• WHAT IS BEING ASKED:
The data below is to be set down exactly.

● ● ● ●

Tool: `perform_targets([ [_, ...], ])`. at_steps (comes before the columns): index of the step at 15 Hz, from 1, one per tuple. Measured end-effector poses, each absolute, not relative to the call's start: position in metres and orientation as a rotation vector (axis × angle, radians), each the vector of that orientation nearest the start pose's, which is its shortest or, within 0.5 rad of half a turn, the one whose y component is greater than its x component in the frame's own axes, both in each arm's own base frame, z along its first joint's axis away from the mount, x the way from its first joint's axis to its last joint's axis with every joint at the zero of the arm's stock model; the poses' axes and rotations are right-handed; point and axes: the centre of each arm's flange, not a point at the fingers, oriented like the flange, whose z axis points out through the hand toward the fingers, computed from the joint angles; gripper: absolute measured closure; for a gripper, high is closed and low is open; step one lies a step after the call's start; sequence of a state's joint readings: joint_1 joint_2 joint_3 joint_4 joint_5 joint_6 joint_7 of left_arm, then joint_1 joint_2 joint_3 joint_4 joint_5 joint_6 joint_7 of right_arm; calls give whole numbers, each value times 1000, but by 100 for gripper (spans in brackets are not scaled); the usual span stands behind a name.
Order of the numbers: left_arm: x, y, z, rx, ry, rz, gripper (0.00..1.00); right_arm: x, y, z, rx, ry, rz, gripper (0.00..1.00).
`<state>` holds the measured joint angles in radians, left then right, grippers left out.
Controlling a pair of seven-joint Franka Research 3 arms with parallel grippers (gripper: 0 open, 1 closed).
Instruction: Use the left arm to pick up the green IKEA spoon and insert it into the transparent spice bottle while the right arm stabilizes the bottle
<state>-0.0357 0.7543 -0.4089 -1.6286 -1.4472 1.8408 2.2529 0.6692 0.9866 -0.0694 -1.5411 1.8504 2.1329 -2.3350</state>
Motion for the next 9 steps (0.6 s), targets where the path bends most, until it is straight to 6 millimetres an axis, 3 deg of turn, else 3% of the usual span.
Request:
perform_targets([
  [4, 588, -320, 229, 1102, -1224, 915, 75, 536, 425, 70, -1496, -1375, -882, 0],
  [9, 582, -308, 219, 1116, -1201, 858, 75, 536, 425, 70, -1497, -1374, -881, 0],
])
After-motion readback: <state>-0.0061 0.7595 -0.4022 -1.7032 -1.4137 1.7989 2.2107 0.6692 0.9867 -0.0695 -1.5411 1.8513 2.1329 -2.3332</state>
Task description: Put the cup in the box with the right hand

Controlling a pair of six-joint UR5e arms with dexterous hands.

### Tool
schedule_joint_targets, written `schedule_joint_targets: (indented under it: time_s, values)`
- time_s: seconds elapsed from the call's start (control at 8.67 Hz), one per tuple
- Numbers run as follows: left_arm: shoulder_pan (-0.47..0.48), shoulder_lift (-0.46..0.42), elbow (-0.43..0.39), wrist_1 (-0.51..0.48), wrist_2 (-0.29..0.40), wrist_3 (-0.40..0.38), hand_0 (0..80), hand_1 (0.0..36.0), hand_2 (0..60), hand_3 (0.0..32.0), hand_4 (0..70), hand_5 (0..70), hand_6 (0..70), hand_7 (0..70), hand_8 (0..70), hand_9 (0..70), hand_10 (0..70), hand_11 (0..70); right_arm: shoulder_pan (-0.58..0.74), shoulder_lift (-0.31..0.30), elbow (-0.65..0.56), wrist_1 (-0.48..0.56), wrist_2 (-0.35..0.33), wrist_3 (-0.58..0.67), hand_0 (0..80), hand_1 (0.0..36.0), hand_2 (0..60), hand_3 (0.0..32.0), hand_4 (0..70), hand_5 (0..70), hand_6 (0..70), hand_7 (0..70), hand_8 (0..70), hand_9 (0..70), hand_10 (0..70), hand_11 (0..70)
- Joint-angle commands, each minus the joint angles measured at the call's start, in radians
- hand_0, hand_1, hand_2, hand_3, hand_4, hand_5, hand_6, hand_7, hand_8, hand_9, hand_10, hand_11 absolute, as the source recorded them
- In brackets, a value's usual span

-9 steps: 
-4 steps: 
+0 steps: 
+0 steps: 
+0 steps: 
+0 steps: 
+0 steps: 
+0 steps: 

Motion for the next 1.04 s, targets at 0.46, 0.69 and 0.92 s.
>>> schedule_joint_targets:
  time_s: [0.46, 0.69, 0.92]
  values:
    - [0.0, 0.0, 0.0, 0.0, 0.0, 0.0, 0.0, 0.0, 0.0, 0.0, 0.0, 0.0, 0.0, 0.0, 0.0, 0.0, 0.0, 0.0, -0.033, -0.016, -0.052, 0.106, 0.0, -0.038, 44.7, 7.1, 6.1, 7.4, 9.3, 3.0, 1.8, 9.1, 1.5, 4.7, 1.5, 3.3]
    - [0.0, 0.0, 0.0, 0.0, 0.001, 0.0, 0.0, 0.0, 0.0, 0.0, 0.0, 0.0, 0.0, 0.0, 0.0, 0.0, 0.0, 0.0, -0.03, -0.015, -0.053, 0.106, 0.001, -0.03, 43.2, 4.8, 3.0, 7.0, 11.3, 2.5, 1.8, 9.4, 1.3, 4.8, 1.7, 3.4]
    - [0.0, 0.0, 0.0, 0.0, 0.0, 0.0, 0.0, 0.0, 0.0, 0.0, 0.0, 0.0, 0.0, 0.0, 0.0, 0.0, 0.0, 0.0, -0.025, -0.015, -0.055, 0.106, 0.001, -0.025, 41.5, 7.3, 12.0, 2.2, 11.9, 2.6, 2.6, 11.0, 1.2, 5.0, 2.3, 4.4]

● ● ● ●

• ANSWER BOX:
Tool: `perform_targets([ [_, ...], ])`. at_steps (comes before the columns): index of the step at 15 Hz, from 1, one per tuple. Measured end-effector poses, each absolute, not relative to the call's start: position in metres and orientation as a rotation vector (axis × angle, radians), each the vector of that orientation nearest the start pose's, which is its shortest or, within 0.5 rad of half a turn, the one whose y component is greater than its x component in the frame's own axes, both in each arm's own base frame, z along its first joint's axis away from the mount, x the way from its first joint's axis to its last joint's axis with every joint at the zero of the arm's stock model; the poses' axes and rotations are right-handed; point and axes: the centre of each arm's flange, not a point at the fingers, oriented like the flange, whose z axis points out through the hand toward the fingers, computed from the joint angles; gripper: absolute measured closure; for a gripper, high is closed and low is open; step one lies a step after the call's start; sequence of a state's joint readings: joint_1 joint_2 joint_3 joint_4 joint_5 joint_6 joint_7 of left_arm, then joint_1 joint_2 joint_3 joint_4 joint_5 joint_6 joint_7 of right_arm; calls give whole numbers, each value times 1000, but by 100 for gripper (spans in brackets are not scaled); the usual span stands behind a name.
Order of the numbers: left_arm: x, y, z, rx, ry, rz, gripper (0.00..1.00); right_arm: x, y, z, rx, ry, rz, gripper (0.00..1.00).
`<state>` holds the measured joint angles in radians, left then right, grippers left out.
Controlling a pair of seven-joint Franka Research 3 arms with parallel grippers (gripper: 0 open, 1 closed).
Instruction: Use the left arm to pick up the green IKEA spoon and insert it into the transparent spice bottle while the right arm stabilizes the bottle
<state>-0.0357 0.7543 -0.4089 -1.6286 -1.4472 1.8408 2.2529 0.6692 0.9866 -0.0694 -1.5411 1.8504 2.1329 -2.3350</state>
Motion for the next 9 steps (0.6 s), targets where the path bends most, until it is straight to 6 millimetres an axis, 3 deg of turn, else 3% of the usual span.
Request:
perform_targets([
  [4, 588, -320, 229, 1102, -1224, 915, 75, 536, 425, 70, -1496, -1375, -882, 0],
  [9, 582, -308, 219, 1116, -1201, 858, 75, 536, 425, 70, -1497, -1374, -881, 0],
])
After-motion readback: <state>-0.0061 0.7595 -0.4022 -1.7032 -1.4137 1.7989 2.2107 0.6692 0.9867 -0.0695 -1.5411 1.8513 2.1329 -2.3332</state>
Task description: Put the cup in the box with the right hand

Controlling a pair of six-joint UR5e arms with dexterous hands.

### Tool
schedule_joint_targets, written `schedule_joint_targets: (indented under it: time_s, values)`
- time_s: seconds elapsed from the call's start (control at 8.67 Hz), one per tuple
- Numbers run as follows: left_arm: shoulder_pan (-0.47..0.48), shoulder_lift (-0.46..0.42), elbow (-0.43..0.39), wrist_1 (-0.51..0.48), wrist_2 (-0.29..0.40), wrist_3 (-0.40..0.38), hand_0 (0..80), hand_1 (0.0..36.0), hand_2 (0..60), hand_3 (0.0..32.0), hand_4 (0..70), hand_5 (0..70), hand_6 (0..70), hand_7 (0..70), hand_8 (0..70), hand_9 (0..70), hand_10 (0..70), hand_11 (0..70); right_arm: shoulder_pan (-0.58..0.74), shoulder_lift (-0.31..0.30), elbow (-0.65..0.56), wrist_1 (-0.48..0.56), wrist_2 (-0.35..0.33), wrist_3 (-0.58..0.67), hand_0 (0..80), hand_1 (0.0..36.0), hand_2 (0..60), hand_3 (0.0..32.0), hand_4 (0..70), hand_5 (0..70), hand_6 (0..70), hand_7 (0..70), hand_8 (0..70), hand_9 (0..70), hand_10 (0..70), hand_11 (0..70)
- Joint-angle commands, each minus the joint angles measured at the call's start, in radians
- hand_0, hand_1, hand_2, hand_3, hand_4, hand_5, hand_6, hand_7, hand_8, hand_9, hand_10, hand_11 absolute, as the source recorded them
- In brackets, a value's usual span

-9 steps: 
-4 steps: 
+0 steps: 
+0 steps: 
+0 steps: 
+0 steps: 
+0 steps: 
+0 steps: 

Motion for the next 1.04 s, targets at 0.46, 0.69 and 0.92 s.
>>> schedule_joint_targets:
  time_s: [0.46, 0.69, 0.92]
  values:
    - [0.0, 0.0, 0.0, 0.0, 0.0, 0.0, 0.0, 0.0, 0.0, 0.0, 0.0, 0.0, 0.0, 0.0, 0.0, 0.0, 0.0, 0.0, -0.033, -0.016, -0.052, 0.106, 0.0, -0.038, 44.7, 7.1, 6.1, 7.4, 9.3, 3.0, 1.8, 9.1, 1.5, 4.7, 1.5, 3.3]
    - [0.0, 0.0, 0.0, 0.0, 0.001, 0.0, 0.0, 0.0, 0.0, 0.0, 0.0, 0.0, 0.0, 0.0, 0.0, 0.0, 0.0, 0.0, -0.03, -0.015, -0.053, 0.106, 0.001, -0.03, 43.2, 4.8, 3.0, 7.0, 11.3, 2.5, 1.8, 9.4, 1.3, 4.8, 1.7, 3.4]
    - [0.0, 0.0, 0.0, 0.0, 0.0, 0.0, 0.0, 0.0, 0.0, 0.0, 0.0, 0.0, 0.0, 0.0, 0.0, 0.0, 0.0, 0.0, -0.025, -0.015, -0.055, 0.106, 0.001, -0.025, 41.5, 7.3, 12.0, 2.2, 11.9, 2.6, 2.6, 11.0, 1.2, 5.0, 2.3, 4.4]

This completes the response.